*Required work*. Once you reach the line that holds "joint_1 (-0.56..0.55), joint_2" in the listing below, output it and every line after it through the line that holds "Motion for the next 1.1", word for word.

*Input*.
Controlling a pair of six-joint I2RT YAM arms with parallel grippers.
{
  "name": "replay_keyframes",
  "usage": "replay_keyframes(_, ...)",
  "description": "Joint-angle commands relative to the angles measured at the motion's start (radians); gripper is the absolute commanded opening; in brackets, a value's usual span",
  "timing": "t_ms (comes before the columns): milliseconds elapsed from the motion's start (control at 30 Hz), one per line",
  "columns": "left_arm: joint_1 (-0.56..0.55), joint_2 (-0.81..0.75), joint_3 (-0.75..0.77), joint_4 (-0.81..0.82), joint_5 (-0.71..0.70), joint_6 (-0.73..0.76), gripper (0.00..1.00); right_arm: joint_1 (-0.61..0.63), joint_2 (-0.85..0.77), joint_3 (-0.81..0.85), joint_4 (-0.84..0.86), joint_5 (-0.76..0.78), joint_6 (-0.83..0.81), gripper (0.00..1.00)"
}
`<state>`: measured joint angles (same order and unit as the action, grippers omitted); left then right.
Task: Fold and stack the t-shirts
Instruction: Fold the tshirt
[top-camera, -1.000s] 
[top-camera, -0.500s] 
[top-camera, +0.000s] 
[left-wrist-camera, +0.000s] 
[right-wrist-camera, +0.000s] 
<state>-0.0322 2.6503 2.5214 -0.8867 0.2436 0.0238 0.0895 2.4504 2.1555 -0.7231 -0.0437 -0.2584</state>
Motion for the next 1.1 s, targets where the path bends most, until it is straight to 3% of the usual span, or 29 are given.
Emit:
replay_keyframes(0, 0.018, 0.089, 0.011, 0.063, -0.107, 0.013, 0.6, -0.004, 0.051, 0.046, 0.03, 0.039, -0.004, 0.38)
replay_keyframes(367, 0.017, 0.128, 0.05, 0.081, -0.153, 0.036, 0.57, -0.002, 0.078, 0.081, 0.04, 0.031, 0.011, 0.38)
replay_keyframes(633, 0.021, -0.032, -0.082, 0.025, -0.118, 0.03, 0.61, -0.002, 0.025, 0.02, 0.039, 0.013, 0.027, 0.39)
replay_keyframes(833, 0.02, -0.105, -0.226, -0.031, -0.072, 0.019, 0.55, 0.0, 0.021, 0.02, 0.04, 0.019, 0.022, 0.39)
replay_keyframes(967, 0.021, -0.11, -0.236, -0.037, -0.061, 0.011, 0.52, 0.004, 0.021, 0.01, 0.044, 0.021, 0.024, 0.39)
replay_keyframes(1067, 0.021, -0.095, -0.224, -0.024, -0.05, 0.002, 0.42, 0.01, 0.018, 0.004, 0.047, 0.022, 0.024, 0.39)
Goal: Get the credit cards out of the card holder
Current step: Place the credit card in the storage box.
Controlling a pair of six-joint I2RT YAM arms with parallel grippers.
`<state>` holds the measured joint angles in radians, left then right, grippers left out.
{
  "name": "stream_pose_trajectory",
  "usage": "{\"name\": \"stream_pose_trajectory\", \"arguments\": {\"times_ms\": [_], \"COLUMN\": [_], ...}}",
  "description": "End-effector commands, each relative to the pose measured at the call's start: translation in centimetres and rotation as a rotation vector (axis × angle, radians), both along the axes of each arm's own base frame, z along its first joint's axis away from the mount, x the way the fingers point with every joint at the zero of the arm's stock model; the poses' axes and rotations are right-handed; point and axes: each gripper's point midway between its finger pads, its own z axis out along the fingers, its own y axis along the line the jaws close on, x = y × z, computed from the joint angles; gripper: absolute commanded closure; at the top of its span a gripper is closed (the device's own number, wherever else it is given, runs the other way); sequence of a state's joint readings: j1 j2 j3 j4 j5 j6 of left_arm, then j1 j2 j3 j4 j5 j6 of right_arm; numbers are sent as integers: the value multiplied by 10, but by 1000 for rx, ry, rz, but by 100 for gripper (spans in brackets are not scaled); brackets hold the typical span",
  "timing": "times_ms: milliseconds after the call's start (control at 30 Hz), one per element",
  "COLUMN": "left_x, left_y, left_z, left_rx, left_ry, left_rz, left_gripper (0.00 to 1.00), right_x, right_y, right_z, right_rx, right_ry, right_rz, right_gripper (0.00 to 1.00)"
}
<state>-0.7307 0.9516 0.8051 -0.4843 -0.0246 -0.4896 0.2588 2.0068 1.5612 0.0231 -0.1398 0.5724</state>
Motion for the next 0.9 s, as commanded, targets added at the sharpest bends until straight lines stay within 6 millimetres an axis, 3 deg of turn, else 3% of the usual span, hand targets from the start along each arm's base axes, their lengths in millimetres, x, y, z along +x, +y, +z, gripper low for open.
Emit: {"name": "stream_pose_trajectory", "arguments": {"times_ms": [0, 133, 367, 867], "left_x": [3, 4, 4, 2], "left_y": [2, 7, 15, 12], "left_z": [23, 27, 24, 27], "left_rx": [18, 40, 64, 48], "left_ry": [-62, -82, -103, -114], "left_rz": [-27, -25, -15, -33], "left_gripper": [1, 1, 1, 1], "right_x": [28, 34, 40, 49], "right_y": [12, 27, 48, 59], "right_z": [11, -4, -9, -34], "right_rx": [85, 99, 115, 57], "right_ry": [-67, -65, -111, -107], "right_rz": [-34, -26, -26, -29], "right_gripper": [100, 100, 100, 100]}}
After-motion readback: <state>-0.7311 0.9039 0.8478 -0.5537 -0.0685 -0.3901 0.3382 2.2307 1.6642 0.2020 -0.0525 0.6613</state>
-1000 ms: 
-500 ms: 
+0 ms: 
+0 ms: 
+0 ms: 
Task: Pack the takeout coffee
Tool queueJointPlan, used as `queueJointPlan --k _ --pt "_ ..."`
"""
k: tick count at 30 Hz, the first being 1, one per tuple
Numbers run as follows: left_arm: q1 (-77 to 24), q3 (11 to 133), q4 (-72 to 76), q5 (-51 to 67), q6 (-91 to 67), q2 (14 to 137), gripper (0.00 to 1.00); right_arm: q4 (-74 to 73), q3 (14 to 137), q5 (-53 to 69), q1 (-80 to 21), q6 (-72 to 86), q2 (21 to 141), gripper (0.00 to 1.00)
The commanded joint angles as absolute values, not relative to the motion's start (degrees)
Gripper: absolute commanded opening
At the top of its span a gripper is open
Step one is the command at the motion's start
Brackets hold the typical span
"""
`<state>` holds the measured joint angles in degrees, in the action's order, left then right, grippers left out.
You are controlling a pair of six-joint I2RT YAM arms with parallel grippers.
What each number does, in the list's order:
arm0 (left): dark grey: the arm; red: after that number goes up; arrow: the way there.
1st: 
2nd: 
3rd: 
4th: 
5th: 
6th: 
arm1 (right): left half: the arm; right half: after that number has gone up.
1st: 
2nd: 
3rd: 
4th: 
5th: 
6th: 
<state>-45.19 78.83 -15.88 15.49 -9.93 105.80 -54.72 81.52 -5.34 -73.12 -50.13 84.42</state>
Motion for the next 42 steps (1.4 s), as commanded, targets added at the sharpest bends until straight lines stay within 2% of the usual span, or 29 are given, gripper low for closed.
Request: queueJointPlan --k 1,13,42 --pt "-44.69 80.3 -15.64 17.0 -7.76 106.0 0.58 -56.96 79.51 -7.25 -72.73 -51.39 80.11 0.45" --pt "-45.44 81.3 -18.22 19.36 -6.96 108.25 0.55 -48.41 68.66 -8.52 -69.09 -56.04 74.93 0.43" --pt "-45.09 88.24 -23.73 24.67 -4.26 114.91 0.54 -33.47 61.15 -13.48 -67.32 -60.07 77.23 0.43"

*Answer below*.
  "columns": "left_arm: joint_1 (-0.56..0.55), joint_2 (-0.81..0.75), joint_3 (-0.75..0.77), joint_4 (-0.81..0.82), joint_5 (-0.71..0.70), joint_6 (-0.73..0.76), gripper (0.00..1.00); right_arm: joint_1 (-0.61..0.63), joint_2 (-0.85..0.77), joint_3 (-0.81..0.85), joint_4 (-0.84..0.86), joint_5 (-0.76..0.78), joint_6 (-0.83..0.81), gripper (0.00..1.00)"
}
`<state>`: measured joint angles (same order and unit as the action, grippers omitted); left then right.
Task: Fold and stack the t-shirts
Instruction: Fold the tshirt
[top-camera, -1.000s] 
[top-camera, -0.500s] 
[top-camera, +0.000s] 
[left-wrist-camera, +0.000s] 
[right-wrist-camera, +0.000s] 
<state>-0.0322 2.6503 2.5214 -0.8867 0.2436 0.0238 0.0895 2.4504 2.1555 -0.7231 -0.0437 -0.2584</state>
Motion for the next 1.1 s, targets where the path bends most, until it is straight to 3% of the usual span, or 29 are given.

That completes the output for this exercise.